TASK DESCRIPTION: In the records below, begin at the line containing "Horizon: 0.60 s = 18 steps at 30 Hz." and end at the line containing "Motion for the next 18"; quote every line in that span exactly, including both boundary lines, and no others.

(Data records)
┏━━
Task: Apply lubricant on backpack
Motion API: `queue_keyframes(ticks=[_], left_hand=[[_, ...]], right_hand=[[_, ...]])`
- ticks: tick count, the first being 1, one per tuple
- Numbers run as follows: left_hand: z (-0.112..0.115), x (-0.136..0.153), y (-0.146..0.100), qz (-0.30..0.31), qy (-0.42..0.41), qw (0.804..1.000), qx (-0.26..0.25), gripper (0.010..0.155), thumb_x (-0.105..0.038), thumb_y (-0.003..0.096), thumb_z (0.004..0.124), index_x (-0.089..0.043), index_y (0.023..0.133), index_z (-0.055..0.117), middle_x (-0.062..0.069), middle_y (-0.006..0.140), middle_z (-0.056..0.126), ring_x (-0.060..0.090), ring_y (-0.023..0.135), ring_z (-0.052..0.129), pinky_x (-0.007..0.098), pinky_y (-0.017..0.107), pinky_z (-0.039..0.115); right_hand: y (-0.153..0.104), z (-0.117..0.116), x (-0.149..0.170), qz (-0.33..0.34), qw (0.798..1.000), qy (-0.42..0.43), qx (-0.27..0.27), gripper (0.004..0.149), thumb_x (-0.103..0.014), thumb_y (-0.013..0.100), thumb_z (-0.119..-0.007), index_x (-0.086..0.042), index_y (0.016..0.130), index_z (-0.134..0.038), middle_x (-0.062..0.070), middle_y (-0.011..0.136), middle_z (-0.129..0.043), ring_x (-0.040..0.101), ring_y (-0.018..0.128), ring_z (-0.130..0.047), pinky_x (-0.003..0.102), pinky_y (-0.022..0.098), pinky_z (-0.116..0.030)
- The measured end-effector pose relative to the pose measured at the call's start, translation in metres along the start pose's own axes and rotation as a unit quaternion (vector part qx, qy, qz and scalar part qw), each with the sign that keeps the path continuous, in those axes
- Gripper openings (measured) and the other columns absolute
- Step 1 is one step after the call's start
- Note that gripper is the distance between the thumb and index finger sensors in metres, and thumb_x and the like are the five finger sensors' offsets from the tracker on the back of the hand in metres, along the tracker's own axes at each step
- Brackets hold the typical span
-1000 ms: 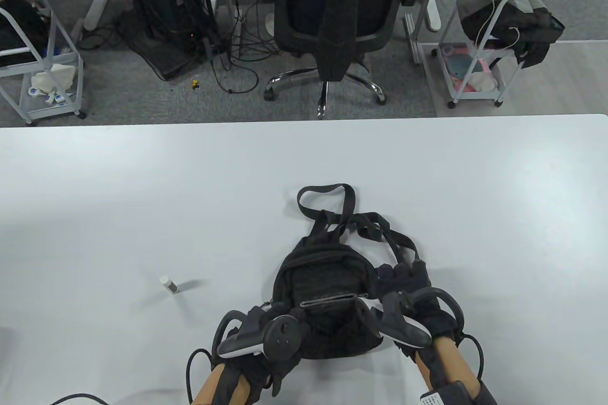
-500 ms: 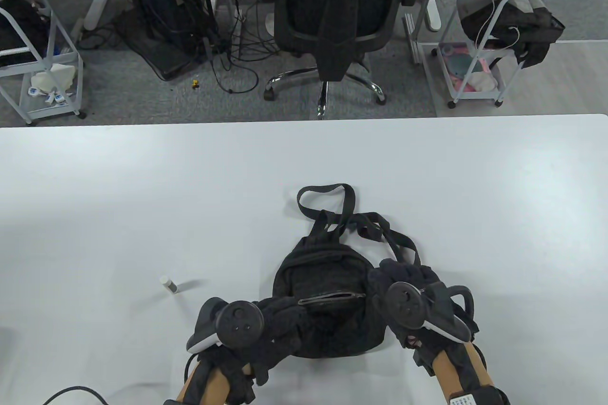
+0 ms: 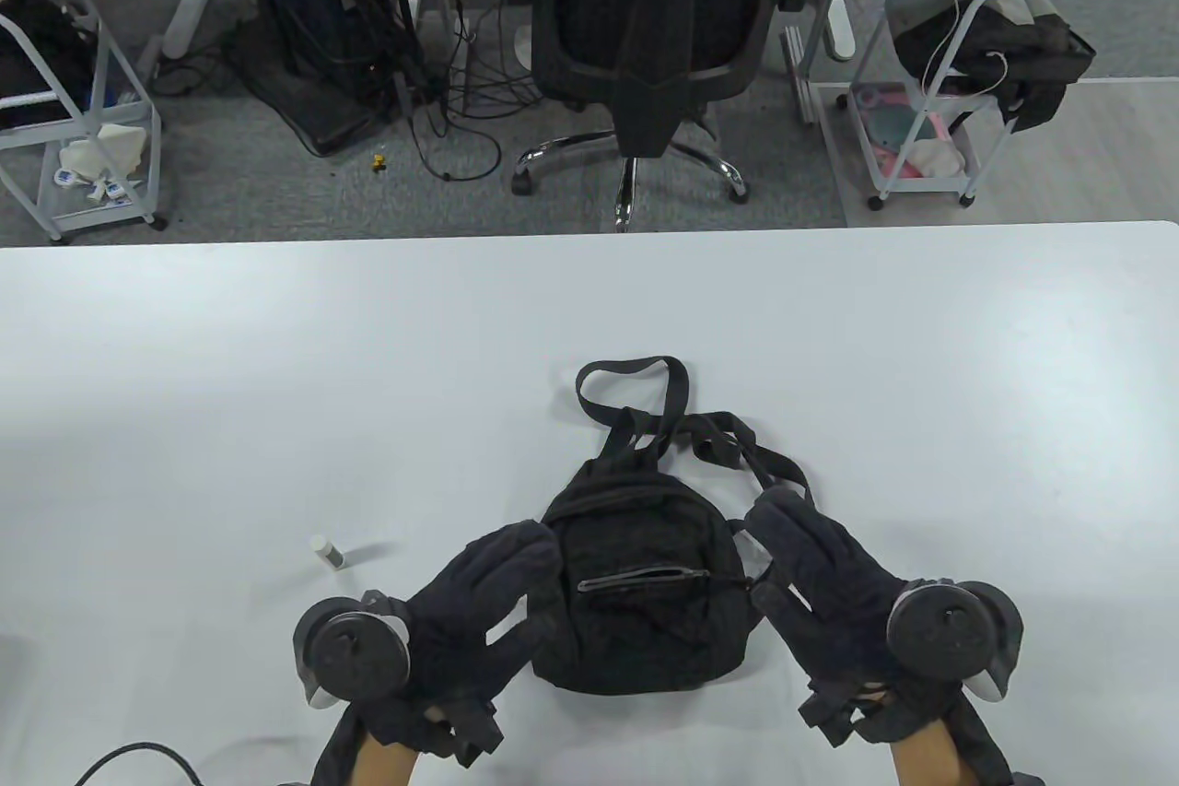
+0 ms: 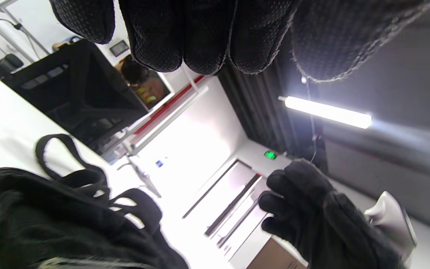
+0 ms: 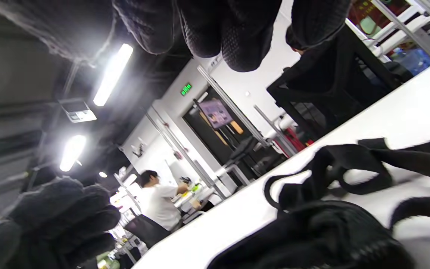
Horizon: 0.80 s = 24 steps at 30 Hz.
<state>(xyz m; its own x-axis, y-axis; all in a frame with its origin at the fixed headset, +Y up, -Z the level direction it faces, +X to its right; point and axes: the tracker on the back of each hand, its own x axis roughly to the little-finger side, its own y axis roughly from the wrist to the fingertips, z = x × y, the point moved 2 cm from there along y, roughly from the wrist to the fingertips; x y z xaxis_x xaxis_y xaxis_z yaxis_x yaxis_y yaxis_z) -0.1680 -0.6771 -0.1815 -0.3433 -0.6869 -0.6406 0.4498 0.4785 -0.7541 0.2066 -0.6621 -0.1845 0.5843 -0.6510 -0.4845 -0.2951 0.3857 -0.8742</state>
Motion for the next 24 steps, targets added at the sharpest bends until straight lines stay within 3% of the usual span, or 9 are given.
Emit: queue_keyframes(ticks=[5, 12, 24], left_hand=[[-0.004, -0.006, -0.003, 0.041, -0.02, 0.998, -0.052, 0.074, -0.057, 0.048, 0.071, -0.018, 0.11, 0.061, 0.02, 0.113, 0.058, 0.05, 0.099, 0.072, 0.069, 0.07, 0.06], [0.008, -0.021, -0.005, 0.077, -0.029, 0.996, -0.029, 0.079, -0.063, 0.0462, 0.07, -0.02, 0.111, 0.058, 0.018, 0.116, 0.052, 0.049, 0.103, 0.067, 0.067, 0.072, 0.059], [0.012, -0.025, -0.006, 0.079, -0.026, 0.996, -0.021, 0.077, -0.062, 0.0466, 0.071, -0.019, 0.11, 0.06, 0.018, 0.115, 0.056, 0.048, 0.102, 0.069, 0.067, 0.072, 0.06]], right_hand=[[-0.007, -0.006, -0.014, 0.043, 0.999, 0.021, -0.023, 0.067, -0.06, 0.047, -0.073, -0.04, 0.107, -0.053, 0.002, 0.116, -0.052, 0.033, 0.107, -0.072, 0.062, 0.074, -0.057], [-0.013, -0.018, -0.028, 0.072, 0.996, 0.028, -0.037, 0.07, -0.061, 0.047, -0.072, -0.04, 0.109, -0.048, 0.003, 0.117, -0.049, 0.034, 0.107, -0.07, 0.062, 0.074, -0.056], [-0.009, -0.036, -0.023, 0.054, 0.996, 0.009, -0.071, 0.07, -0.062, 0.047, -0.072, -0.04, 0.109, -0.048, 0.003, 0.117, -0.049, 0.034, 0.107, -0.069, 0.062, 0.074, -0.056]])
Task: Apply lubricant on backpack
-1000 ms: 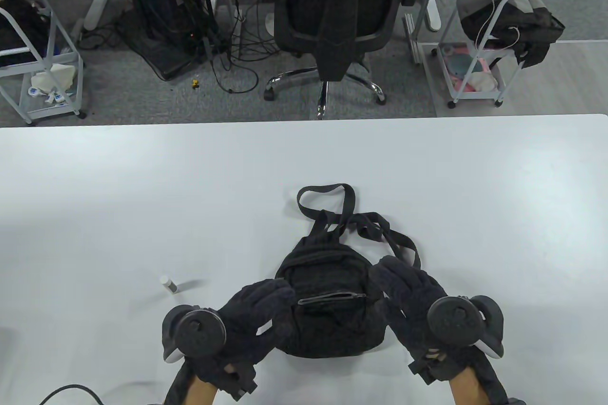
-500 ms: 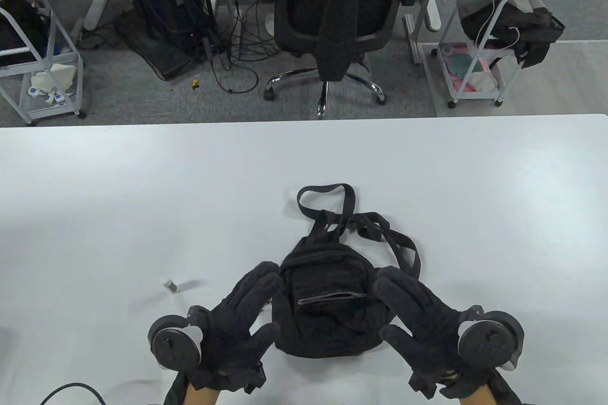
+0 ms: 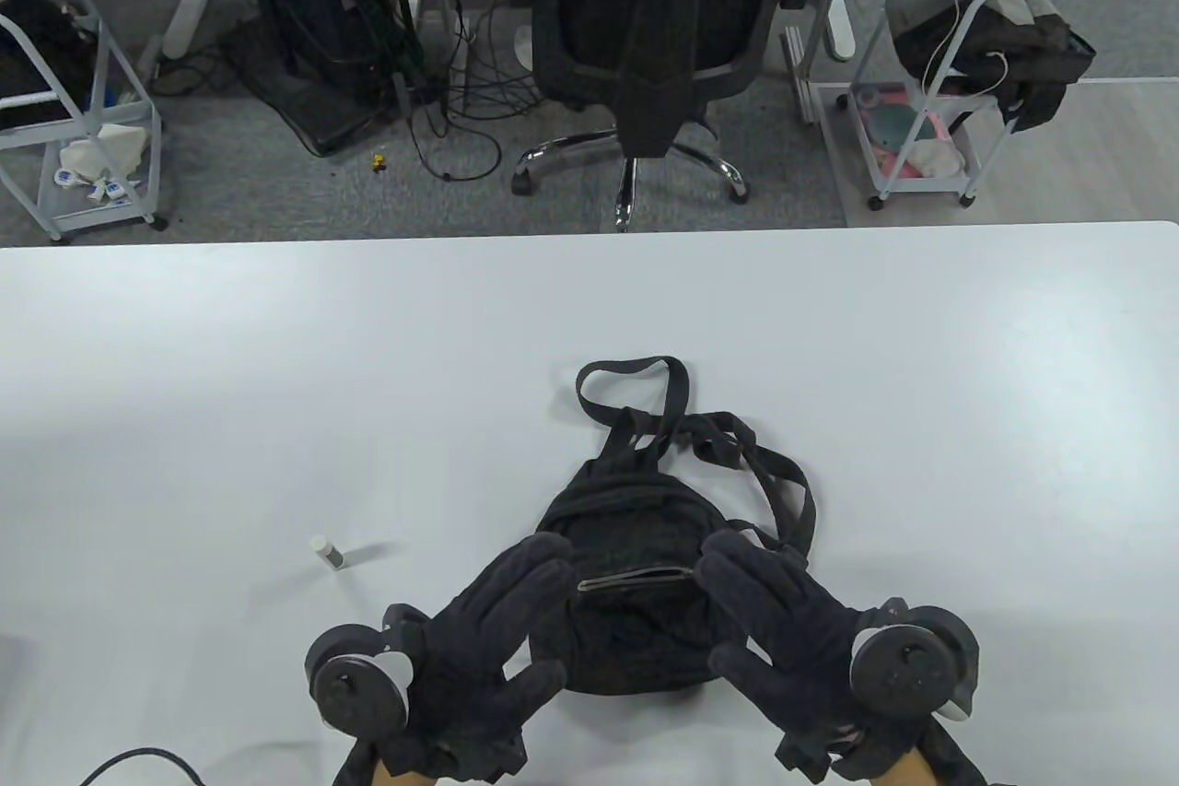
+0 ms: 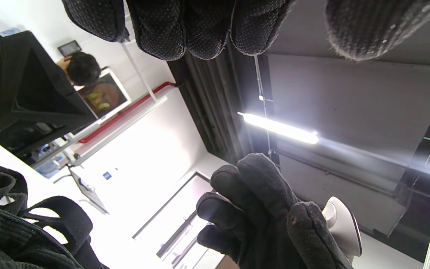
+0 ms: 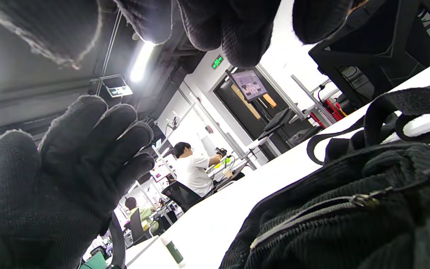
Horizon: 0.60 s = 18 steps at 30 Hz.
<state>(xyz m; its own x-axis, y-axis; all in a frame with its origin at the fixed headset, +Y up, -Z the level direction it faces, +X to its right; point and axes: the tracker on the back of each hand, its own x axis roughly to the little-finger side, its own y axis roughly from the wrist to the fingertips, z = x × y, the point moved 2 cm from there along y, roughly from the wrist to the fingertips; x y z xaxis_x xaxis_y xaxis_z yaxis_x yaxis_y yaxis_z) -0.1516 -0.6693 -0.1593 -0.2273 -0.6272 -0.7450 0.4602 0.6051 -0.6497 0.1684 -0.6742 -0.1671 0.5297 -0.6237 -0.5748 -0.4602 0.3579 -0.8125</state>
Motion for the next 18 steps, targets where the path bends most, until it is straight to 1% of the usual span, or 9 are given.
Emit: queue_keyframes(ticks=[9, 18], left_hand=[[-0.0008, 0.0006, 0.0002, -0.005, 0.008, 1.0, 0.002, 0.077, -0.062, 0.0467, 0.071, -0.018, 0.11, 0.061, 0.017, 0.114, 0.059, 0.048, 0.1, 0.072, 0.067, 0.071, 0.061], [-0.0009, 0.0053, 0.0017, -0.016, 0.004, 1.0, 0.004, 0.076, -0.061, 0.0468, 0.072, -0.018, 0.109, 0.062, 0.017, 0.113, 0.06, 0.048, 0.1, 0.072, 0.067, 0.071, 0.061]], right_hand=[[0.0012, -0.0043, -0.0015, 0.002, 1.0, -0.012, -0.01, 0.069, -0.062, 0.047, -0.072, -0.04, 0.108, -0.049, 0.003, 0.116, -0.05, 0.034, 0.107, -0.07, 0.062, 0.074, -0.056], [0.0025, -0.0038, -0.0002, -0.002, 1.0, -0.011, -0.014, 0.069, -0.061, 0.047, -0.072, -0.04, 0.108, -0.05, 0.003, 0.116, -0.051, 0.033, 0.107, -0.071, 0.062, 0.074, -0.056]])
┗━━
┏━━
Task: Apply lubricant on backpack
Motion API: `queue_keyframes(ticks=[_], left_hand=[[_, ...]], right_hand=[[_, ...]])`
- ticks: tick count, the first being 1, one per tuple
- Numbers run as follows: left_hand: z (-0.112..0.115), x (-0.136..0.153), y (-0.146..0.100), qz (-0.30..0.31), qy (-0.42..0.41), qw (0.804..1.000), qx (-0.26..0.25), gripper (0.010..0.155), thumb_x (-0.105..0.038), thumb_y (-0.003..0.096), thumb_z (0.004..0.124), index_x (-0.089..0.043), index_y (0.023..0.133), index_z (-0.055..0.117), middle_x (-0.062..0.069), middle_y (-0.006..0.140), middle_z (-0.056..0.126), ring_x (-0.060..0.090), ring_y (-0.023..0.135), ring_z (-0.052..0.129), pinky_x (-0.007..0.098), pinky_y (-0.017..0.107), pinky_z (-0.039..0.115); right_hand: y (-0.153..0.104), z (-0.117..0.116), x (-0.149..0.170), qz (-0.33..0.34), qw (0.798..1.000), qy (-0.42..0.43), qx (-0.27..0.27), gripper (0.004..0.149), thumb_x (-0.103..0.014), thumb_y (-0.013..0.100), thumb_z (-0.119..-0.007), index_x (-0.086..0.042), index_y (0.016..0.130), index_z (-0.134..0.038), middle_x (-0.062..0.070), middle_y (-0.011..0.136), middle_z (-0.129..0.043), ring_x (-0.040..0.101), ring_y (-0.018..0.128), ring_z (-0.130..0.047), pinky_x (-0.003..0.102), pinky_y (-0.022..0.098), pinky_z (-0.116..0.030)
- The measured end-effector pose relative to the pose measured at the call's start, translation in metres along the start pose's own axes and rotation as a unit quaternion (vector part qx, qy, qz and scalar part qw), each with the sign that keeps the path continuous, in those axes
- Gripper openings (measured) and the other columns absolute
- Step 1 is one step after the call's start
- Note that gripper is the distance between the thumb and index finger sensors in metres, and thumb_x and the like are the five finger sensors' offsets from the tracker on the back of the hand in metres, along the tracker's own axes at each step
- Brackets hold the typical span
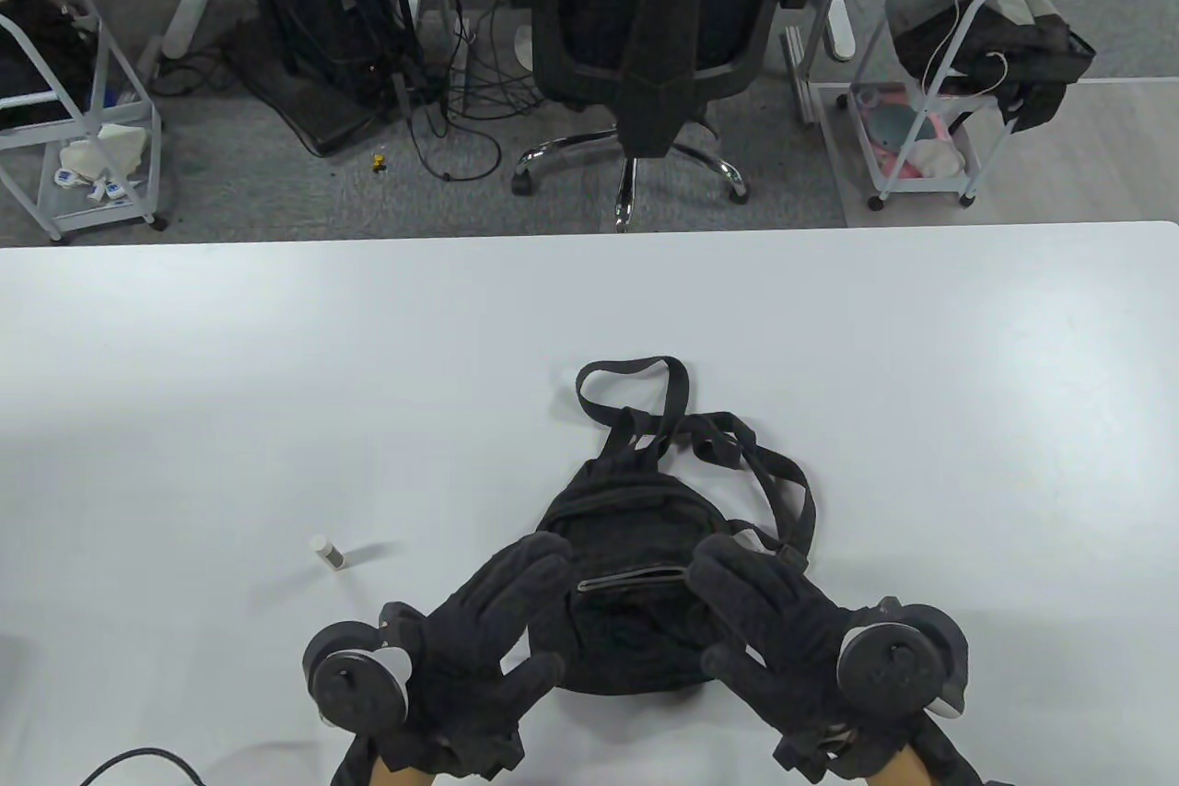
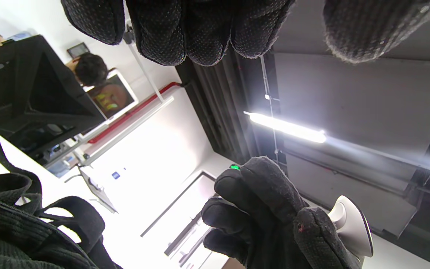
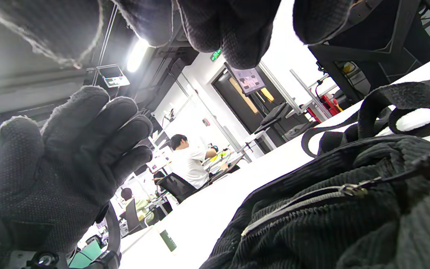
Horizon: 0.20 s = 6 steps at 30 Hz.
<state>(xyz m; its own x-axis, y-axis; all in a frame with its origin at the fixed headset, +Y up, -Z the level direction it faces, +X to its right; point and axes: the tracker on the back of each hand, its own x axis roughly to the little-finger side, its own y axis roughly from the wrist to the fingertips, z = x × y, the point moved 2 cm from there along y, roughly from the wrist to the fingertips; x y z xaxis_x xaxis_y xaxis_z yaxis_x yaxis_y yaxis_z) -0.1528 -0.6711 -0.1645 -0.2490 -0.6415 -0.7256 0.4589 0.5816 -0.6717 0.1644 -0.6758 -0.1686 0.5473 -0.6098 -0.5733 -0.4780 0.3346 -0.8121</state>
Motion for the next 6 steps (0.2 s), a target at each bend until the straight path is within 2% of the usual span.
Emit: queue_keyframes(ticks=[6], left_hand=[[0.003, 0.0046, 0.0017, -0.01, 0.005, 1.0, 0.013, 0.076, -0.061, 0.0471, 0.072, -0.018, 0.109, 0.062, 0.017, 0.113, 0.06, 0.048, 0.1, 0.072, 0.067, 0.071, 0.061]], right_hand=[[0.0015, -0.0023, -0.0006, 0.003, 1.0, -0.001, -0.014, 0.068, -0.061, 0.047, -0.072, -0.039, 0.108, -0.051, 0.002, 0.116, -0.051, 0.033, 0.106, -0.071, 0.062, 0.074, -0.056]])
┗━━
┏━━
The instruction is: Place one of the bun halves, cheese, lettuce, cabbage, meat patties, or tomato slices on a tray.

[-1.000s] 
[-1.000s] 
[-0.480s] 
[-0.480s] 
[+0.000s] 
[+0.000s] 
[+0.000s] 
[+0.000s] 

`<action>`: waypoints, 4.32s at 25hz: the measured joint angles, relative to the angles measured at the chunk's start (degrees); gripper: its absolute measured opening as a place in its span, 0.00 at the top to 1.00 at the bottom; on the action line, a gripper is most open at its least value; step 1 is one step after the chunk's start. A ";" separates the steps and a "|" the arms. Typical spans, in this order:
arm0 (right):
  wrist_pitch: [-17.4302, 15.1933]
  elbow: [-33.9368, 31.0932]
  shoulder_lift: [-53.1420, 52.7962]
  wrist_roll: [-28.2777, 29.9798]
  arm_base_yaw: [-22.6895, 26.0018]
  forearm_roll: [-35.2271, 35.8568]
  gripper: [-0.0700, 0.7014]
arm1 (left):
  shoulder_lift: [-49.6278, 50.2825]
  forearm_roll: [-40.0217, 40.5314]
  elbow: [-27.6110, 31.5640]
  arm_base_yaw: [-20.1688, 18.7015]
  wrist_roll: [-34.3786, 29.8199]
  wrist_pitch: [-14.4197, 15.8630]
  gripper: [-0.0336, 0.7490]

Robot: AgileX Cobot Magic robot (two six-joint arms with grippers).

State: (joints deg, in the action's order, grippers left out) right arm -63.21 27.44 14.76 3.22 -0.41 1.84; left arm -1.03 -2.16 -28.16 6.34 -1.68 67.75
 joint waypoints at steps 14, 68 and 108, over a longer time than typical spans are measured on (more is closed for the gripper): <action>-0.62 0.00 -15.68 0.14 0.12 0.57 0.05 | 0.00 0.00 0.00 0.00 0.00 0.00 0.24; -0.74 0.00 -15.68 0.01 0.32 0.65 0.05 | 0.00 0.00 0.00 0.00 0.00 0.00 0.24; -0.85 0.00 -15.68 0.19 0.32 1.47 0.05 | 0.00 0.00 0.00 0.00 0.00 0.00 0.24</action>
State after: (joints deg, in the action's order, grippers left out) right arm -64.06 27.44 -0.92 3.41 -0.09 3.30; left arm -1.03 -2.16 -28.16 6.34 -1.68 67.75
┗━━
ANSWER SPACE:
Horizon: 0.60 s = 18 steps at 30 Hz.
<state>(xyz m; its own x-axis, y-axis; all in a frame with its origin at the fixed headset, +Y up, -Z the level direction it faces, +X to its right; point and axes: the tracker on the back of each hand, its own x axis roughly to the little-finger side, its own y axis roughly from the wrist to the fingertips, z = x × y, the point moved 2 cm from there along y, roughly from the wrist to the fingertips; x y z xaxis_x xaxis_y xaxis_z yaxis_x yaxis_y yaxis_z) -0.1516 -0.6693 -0.1593 -0.2273 -0.6272 -0.7450 0.4602 0.6051 -0.6497 0.1684 -0.6742 -0.1671 0.5297 -0.6237 -0.5748 -0.4602 0.3579 -0.8125</state>
Motion for the next 18 steps, targets where the path bends most, until it is straight to 1% of the usual span, or 9 are given.

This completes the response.